Pirates falter, 3-2, in final game of series against Reds

Cincinnati Reds ace Johnny Cueto has been a nemesis of the Pirates throughout his career, but it appeared they might get the best of him Sunday after solo home runs in each of the first two innings.

But Cueto didn't flinch and didn't give in -- not even to multiple chants of "Cue-to, Cue-to" from the crowd in some high-pressure situations -- and he pitched the Reds to a 3-2 win against the Pirates in the finale of a three-game series at PNC Park.

After those two early home runs, Cueto (16-8) showed again why he is one of the best pitchers in baseball as he went eight innings, gave up nine hits and two runs, struck out six and walked one.

It was the 13th time in his past 16 starts that Cueto, who threw 81 of 113 pitches for strikes, gave up two or fewer runs, and it was his fourth win against the Pirates this year. He improved to 17-4 against them for his career, including a 10-2 mark at PNC Park.

He became the third pitcher this season, along with Los Angeles Dodgers ace Clayton Kershaw and San Franacisco's Madison Bumgarner, to get his 16th win.

"He is a confident guy on the mound," Pirates manager Clint Hurdle said. "He knows what he is doing and he is as good as any pitcher in the league. We had a couple of opportunities to extend the lead and we couldn't do it. He made pitches."

Pirates third baseman Josh Harrison, who led off the bottom of the first inning with a solo home run, said the team wanted to be aggressive against Cueto because once he settled in, it would be tough to get much of anything.

"He is a good pitcher, but you have to get to him early," Harrison said. "He stuck around and got out of some jams when he needed to, and that's baseball. ... I enjoy facing him, I think we all do, and when you get a chance to face a guy like that, you want to beat him."

After Harrison's home run, Jordy Mercer added a solo homer in the bottom of the second to extend the lead to 2-0.

The lead could have been 3-0, but Starling Marte, who led off the inning with a single, was picked off first by Cueto and caught in a rundown for the first out.

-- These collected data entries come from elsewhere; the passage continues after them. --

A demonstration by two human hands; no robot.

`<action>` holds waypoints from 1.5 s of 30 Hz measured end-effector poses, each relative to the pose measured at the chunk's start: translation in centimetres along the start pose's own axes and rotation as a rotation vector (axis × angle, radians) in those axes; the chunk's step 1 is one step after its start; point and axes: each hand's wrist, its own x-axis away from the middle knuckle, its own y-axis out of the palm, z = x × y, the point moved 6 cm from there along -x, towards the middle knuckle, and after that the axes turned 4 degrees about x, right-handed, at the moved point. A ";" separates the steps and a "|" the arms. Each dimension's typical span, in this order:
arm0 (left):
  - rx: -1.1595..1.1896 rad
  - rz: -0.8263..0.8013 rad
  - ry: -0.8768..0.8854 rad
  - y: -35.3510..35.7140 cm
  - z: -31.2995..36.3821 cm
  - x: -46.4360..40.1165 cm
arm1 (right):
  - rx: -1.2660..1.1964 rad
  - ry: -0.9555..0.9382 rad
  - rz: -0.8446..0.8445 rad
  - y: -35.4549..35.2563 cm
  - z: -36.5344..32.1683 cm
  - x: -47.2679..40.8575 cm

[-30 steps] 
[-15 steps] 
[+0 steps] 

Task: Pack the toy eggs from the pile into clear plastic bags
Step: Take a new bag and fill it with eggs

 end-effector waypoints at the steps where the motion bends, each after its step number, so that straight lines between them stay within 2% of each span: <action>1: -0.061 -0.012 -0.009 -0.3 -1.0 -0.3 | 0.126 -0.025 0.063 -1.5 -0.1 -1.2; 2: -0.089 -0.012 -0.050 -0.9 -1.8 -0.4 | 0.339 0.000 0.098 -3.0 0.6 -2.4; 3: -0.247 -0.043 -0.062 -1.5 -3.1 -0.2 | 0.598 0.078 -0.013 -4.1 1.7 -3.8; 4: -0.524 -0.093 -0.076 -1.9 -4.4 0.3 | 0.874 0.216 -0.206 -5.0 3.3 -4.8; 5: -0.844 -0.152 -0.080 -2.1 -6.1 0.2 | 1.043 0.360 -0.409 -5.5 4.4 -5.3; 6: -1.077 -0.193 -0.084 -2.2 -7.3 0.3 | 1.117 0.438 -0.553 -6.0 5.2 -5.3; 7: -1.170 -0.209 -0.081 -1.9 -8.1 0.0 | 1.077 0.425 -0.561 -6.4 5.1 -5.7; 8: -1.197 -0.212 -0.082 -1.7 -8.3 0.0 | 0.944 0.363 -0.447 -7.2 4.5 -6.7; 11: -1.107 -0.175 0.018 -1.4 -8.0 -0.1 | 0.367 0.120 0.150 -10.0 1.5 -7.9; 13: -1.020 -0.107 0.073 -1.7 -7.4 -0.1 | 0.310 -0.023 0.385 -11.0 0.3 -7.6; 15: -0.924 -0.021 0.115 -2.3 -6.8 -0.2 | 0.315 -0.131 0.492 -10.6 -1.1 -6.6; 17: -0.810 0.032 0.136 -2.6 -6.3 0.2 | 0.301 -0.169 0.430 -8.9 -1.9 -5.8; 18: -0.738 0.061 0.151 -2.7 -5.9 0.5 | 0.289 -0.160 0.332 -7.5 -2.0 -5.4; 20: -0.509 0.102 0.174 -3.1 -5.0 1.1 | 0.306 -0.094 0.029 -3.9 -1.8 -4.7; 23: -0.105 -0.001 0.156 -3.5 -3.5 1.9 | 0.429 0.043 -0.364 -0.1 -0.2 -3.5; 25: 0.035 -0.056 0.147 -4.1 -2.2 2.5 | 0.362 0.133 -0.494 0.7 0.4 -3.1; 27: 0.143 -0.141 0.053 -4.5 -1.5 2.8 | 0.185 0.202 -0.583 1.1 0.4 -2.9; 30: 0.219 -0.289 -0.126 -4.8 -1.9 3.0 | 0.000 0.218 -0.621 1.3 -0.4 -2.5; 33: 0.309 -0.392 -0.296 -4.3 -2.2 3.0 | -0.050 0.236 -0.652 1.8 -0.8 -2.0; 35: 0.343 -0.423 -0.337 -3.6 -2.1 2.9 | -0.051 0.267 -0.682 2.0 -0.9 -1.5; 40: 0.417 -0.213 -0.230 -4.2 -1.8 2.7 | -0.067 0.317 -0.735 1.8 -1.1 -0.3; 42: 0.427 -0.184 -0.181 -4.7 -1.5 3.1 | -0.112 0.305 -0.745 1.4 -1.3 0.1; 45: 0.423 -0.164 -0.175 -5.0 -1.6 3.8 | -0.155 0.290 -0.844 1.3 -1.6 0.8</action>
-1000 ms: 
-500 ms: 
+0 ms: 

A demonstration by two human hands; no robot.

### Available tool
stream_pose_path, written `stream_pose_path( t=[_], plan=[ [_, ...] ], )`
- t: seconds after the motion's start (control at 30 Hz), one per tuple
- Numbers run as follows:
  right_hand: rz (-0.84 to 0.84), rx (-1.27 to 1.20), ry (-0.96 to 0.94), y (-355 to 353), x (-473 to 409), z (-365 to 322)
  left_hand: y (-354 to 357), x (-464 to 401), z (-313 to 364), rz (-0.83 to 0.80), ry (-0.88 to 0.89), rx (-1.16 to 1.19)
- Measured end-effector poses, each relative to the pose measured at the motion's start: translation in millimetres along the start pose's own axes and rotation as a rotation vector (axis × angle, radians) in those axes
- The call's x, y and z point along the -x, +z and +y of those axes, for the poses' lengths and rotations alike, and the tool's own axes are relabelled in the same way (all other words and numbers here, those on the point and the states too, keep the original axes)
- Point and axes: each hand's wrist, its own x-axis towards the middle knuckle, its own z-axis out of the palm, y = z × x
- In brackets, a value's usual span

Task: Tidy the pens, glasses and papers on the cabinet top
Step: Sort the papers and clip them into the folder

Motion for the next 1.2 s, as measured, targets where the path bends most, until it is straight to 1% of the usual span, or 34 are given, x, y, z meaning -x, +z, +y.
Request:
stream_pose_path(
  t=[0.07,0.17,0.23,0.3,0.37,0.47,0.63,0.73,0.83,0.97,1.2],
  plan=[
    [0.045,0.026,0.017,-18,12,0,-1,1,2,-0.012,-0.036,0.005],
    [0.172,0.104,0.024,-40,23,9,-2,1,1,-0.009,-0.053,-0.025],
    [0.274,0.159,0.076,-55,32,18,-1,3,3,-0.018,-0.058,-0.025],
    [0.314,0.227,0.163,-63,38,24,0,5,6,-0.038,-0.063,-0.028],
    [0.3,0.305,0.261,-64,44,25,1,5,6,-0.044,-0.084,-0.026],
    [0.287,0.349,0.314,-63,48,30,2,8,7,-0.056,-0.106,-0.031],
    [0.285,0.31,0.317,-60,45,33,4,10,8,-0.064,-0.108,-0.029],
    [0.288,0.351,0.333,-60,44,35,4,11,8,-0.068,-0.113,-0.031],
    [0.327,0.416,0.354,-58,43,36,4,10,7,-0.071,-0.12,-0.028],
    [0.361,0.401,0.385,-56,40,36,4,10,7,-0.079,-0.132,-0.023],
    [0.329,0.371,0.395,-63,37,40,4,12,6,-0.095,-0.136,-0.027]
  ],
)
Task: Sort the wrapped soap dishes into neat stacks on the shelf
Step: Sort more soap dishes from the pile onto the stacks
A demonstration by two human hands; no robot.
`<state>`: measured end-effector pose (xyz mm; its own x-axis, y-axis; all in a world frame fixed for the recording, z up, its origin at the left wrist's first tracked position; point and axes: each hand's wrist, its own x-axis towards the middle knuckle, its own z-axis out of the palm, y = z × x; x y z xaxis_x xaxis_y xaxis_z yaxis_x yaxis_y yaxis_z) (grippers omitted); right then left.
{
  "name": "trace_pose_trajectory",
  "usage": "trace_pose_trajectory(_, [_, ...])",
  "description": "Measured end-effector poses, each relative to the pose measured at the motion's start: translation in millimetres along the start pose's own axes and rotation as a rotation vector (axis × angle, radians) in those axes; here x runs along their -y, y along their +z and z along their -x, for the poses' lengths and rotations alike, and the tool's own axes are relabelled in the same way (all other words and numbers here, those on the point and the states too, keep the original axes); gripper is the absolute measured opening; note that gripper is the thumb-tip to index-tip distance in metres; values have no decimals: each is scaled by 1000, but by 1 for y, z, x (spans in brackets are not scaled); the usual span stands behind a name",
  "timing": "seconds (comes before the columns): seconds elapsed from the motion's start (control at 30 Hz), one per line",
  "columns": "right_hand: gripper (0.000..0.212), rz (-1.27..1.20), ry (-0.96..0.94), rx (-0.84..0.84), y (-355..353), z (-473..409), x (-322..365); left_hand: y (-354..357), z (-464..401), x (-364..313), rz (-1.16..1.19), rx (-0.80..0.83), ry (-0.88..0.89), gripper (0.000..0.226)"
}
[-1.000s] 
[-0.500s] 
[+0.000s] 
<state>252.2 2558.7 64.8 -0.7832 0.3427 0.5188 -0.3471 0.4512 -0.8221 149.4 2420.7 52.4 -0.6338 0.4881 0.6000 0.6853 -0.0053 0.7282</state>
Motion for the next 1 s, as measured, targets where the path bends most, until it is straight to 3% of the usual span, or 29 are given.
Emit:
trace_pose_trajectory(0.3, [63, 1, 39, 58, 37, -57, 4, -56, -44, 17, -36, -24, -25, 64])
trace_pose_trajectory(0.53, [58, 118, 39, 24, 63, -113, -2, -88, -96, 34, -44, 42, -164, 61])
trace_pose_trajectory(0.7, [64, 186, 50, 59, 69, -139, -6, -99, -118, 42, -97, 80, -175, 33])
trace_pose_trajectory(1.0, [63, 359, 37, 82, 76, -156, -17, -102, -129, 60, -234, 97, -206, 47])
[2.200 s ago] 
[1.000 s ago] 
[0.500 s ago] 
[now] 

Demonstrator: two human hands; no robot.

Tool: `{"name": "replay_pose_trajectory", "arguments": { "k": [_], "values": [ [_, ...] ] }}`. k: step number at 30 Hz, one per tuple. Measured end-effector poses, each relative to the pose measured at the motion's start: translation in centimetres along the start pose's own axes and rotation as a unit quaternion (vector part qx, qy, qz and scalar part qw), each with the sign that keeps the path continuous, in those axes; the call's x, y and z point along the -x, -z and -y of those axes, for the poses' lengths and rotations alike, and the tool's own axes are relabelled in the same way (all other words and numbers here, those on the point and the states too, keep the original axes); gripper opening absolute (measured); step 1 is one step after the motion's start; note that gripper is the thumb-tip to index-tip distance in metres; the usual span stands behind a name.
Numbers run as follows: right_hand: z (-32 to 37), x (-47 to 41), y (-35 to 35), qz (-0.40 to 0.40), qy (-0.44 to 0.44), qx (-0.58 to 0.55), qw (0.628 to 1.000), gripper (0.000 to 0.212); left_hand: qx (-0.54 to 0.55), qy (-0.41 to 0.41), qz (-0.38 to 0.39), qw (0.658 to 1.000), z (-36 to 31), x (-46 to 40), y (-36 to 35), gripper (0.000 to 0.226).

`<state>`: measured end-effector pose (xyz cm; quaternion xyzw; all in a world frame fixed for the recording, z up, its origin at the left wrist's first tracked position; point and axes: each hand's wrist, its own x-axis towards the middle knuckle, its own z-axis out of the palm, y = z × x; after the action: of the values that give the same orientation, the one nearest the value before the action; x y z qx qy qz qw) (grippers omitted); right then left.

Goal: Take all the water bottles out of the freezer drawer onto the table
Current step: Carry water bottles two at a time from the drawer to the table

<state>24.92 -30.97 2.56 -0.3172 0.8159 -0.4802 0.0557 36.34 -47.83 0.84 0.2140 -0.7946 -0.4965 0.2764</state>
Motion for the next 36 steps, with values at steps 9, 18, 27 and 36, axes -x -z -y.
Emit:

Meanwhile, the Reds' scoring was handled by outfielder Chris Heisey, who hit two home runs and drove in all three runs. Hurdle said the pitches he hit were a result of poor location by Pirates pitchers.

Heisey's first homer came in the top of the fifth and was a two-run shot off Francisco Liriano that tied the score, 2-2. His second homer in the top of the ninth off reliever Jared Hughes turned out to be the winner.

It also put Cueto in line to get the win and allowed the Reds to bring in closer Aroldis Chapman to pitch the bottom of the ninth and earn his 29th save.

Hughes (6-5), who was the loser, said the pitch to Heisey on the home run was a sinker that didn't quite get to the right spot, but credited Heisey with making a great adjustment on his swing.

The fact that Cueto finished the eighth was a testament to the faith manager Bryan Price has in him, as he ran into some trouble that inning but was allowed to stay in and pitch his way out of it even though his pitch count was above 100.

Harrison led off with a single, and after Andrew Lambo popped out, Andrew McCutchen singled to put runners on first and second with one out.

But Cueto got Neil Walker to ground out, then third baseman Kristopher Negron made an incredible diving catch of a popup in foul territory off the bat of Ike Davis to retire the side.

The loss spoiled another excellent outing by Liriano, who went seven innings, gave up five hits and two runs, and struck out five with three walks.

One of those walks, however, came back to haunt him. A free pass to Ryan Ludwick to lead off the top of the fifth put him on for Heisey's first home run.

"Just a changeup that was just up in the zone, and Heisey covered it," Hurdle said. "I thought Frankie gave us a really good effort, a really good outing. He was solid through four, he made the one pitch that was elevated a bit in the fifth and was stretched a bit in the fifth, and then answered in the sixth and the seventh.

"It was a really good start, really good stuff from him. We threw a lot of pitches ... and two of them ended up costing us."

Liriano added: "I felt good. [Cueto] is a great pitcher and a friend of mine, too, but I just have to try and do my job and keep the team in the ballgame. I am just trying to go deep into games. I was using the inside of the plate, keeping things down and I just made the one mistake."